**WHAT YOU SHOULD DO**
From the entries that follow, report every line in which "green" occurs.

**DATA EXTRACT**
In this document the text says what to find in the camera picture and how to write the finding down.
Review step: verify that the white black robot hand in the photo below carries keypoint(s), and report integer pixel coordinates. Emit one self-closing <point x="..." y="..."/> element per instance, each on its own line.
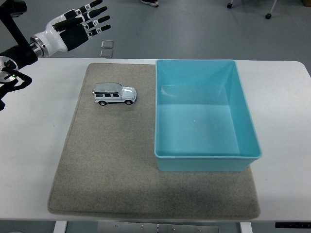
<point x="56" y="36"/>

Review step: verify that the white cart leg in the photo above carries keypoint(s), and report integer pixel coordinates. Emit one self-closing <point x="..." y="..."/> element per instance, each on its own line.
<point x="273" y="6"/>

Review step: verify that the blue plastic box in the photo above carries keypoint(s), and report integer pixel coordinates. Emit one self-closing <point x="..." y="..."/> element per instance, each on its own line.
<point x="199" y="126"/>

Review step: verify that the beige felt mat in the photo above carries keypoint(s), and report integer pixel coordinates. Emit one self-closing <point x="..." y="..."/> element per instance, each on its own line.
<point x="109" y="157"/>

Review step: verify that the black caster wheel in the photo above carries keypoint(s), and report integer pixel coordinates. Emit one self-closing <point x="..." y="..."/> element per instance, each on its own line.
<point x="229" y="5"/>
<point x="268" y="16"/>

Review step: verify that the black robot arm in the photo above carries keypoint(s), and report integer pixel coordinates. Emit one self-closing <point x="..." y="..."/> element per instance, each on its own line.
<point x="17" y="55"/>

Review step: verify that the black table control panel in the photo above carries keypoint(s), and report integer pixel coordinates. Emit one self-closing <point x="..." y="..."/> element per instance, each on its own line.
<point x="292" y="225"/>

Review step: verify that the person's foot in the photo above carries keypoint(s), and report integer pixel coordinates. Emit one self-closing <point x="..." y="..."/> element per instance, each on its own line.
<point x="150" y="2"/>

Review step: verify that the white toy car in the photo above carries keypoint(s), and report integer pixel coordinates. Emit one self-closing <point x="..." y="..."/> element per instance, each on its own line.
<point x="114" y="95"/>

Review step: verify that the cardboard box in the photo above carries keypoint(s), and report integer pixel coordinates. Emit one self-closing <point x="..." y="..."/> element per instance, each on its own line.
<point x="307" y="2"/>

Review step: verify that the silver floor outlet plate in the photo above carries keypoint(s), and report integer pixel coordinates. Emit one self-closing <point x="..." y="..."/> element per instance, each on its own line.
<point x="108" y="44"/>
<point x="107" y="54"/>

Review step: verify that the white table leg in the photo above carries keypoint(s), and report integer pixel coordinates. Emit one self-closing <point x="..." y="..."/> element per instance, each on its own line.
<point x="246" y="227"/>
<point x="60" y="227"/>

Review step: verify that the grey metal plate with screws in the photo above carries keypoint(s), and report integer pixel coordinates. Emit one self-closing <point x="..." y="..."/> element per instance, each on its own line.
<point x="158" y="228"/>

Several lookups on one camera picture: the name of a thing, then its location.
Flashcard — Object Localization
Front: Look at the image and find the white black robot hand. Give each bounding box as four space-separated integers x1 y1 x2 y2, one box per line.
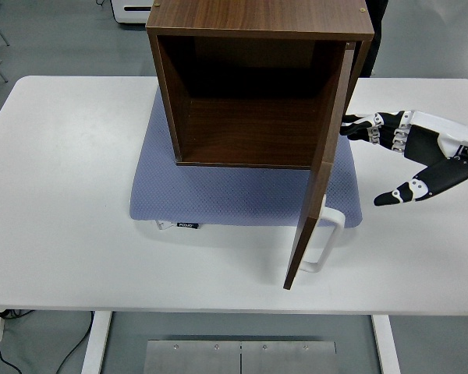
339 110 468 207

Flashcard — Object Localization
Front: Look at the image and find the brown wooden cabinet door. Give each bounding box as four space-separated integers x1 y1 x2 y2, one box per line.
282 41 357 291

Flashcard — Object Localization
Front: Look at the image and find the white door handle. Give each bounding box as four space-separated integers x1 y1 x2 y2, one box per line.
298 194 347 273

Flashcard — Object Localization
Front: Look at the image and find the brown wooden cabinet body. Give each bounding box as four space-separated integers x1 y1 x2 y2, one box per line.
145 0 375 171

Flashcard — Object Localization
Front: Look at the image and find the person's leg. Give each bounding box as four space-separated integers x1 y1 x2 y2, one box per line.
363 0 388 77

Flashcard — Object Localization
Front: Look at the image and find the white table leg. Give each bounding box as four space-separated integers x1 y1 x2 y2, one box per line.
80 311 113 374
370 313 402 374

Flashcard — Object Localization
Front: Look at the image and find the blue-grey textured mat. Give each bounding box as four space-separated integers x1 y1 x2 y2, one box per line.
128 83 366 229

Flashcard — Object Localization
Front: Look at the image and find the grey metal plate with screws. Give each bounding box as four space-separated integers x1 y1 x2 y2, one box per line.
143 340 242 374
239 340 338 374

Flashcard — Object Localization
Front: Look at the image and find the white appliance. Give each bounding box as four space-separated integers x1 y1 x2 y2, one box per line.
112 0 154 25

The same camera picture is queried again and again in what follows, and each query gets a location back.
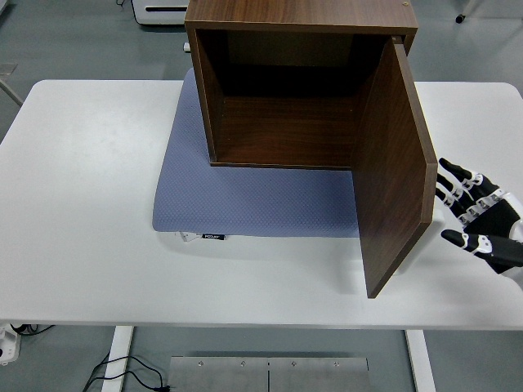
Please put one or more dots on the brown wooden cabinet door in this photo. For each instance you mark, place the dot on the brown wooden cabinet door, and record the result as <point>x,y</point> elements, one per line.
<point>392,183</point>

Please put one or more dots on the blue-grey textured mat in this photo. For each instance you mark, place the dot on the blue-grey textured mat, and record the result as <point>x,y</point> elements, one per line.
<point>245,200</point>

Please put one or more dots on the small white block behind cabinet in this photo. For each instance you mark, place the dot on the small white block behind cabinet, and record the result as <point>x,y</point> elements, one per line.
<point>186,47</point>

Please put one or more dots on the grey metal furniture leg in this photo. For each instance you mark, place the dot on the grey metal furniture leg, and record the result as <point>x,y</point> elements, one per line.
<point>12,94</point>

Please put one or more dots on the grey floor hatch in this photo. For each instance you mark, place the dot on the grey floor hatch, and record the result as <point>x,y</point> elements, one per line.
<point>7,68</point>

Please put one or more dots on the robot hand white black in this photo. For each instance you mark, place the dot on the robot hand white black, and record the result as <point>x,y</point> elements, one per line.
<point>498,216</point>

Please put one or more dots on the white power strip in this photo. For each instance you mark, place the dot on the white power strip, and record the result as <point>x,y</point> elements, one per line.
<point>8,343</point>

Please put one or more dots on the brown wooden cabinet body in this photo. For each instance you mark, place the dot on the brown wooden cabinet body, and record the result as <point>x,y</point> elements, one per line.
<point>286,130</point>

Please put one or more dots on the chair leg with black caster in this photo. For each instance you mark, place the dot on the chair leg with black caster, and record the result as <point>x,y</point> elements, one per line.
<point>461,18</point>

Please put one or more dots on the white appliance with slot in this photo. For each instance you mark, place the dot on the white appliance with slot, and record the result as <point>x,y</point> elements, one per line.
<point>163,16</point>

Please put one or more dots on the white mat care tag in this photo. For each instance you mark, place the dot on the white mat care tag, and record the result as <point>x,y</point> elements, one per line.
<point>189,237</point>

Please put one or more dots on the black mat label tag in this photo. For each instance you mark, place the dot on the black mat label tag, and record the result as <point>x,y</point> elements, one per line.
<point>213,236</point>

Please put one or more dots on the grey metal plate with screws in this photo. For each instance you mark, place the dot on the grey metal plate with screws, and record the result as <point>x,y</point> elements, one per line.
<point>318,375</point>
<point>216,375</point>

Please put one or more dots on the white table leg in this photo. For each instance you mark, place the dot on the white table leg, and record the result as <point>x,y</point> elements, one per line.
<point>118,355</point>
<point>421,359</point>

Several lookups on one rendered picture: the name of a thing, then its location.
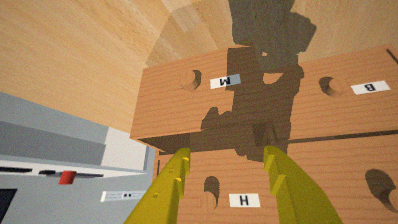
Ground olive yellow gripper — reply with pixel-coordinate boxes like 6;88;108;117
123;145;343;224

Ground brown wooden chest of drawers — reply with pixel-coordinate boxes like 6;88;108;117
152;44;398;183

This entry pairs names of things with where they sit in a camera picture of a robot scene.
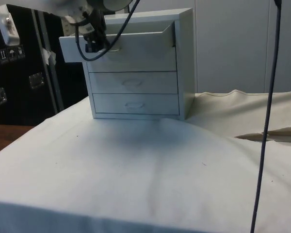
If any black cabinet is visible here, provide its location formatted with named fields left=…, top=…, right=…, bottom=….
left=0, top=3, right=88, bottom=126

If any black cable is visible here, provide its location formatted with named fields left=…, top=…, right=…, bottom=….
left=74, top=0, right=142, bottom=61
left=250, top=0, right=283, bottom=233

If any pale grey locker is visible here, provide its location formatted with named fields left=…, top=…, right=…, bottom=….
left=128, top=0, right=291, bottom=94

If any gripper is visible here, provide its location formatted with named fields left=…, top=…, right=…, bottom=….
left=84, top=9, right=108, bottom=42

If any white chest of drawers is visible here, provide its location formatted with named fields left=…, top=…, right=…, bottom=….
left=83, top=7, right=194, bottom=121

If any white drawer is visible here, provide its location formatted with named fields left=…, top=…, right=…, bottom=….
left=59, top=19, right=178, bottom=63

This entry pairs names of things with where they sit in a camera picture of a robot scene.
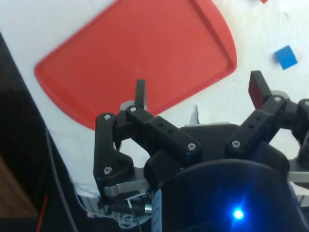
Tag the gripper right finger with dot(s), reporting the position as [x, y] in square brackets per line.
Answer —
[259, 120]

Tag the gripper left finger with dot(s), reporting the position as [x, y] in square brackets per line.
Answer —
[159, 126]

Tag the small blue cube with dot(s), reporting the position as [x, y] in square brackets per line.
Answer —
[286, 57]

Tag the red cube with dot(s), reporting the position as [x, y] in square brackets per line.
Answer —
[264, 1]

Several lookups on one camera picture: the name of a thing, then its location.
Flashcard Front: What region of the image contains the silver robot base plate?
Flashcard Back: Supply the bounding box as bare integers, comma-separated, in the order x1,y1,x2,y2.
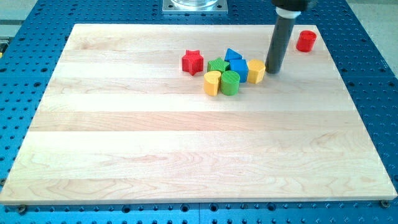
162,0,228,15

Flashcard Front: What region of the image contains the yellow pentagon block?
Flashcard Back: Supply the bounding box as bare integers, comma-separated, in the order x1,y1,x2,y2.
247,59,266,84

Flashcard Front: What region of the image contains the blue cube block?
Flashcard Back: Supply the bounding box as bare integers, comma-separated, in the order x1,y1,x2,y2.
229,59,248,83

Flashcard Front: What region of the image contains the board corner clamp screw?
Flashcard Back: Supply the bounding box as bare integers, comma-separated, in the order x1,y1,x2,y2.
16,205,27,215
379,200,391,208

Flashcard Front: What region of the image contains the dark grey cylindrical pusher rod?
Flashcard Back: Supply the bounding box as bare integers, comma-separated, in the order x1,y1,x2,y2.
265,7,301,74

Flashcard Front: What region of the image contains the board corner clamp screw right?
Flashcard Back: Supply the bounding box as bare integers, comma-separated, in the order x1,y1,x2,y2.
379,200,391,208

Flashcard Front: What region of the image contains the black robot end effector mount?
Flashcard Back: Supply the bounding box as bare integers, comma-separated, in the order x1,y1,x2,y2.
271,0,317,11

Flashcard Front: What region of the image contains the green cylinder block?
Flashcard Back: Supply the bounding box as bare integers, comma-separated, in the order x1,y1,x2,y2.
220,70,240,96

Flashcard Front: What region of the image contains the blue triangle block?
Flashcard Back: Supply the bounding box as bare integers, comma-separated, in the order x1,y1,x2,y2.
224,48,243,62

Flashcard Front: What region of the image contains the red cylinder block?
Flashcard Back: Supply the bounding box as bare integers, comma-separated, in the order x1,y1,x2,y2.
296,30,317,52

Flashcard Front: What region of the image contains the blue perforated table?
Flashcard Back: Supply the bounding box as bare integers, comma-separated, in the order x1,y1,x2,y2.
1,0,397,223

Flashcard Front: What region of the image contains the green star block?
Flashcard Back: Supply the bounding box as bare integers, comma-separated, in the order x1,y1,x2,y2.
207,57,230,73

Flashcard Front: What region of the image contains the yellow heart block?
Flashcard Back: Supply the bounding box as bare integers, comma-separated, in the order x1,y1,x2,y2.
203,70,221,96

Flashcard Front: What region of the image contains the board corner clamp screw left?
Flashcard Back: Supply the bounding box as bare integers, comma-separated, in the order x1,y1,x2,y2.
16,205,27,215

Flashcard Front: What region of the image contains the red star block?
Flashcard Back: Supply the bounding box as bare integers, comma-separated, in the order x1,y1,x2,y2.
182,50,204,76

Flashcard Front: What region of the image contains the wooden board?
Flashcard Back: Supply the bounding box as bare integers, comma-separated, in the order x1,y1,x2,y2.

**FINISHED TASK**
Flashcard Front: What region of the image contains the green cylinder block?
Flashcard Front: What region of the image contains the green star block?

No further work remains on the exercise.